**The problem**:
All lines in the data that hold the word "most" need copying.

* * * * *

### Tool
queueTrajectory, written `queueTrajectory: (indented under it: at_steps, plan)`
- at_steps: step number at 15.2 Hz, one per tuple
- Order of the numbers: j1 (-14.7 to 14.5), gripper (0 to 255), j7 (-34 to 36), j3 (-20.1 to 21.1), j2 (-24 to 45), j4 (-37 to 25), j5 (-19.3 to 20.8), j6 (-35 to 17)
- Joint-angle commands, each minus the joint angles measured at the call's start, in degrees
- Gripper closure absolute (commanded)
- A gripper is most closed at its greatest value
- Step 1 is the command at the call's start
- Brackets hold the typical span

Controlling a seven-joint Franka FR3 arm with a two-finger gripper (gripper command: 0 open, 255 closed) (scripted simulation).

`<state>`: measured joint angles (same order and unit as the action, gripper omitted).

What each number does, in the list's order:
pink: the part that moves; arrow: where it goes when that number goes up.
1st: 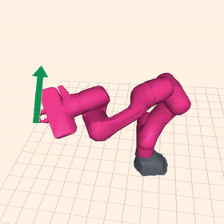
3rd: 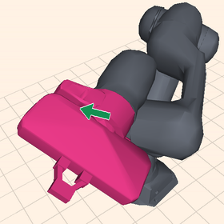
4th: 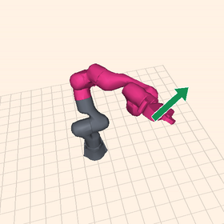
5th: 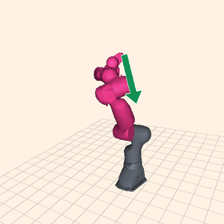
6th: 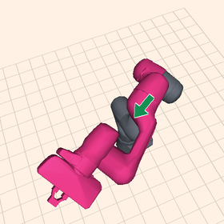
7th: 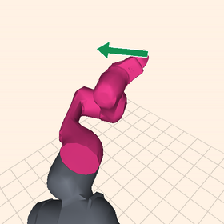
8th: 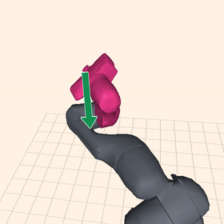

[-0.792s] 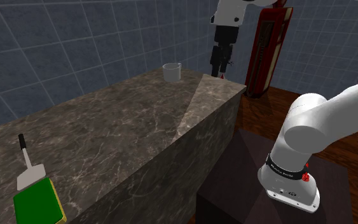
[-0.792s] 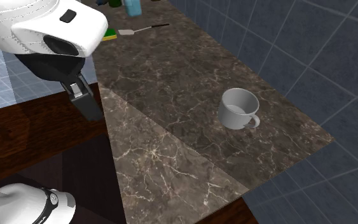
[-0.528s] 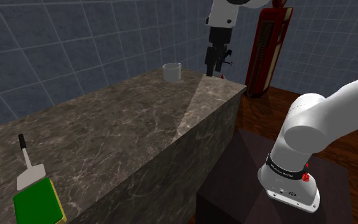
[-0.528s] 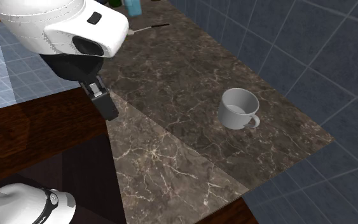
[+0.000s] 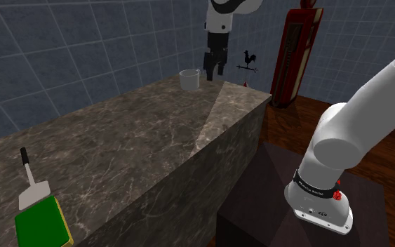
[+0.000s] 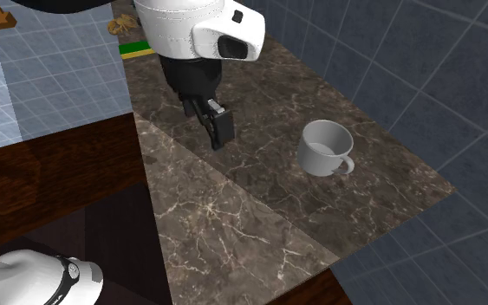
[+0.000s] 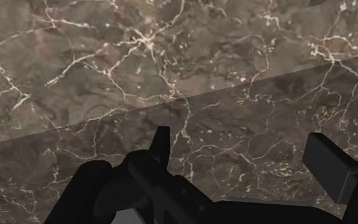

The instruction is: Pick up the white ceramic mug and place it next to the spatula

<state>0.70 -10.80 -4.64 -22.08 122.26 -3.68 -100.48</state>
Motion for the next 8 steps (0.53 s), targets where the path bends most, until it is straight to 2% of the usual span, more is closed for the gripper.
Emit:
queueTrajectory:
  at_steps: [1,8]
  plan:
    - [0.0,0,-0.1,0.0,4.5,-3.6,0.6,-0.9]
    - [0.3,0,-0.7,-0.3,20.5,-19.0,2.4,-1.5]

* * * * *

**Completed task**:
- A gripper is most closed at its greatest value
Motion for the next 8 steps (0.53 s), targets where the path bends most, until it is straight to 2% of the usual span, more is closed for the gripper.

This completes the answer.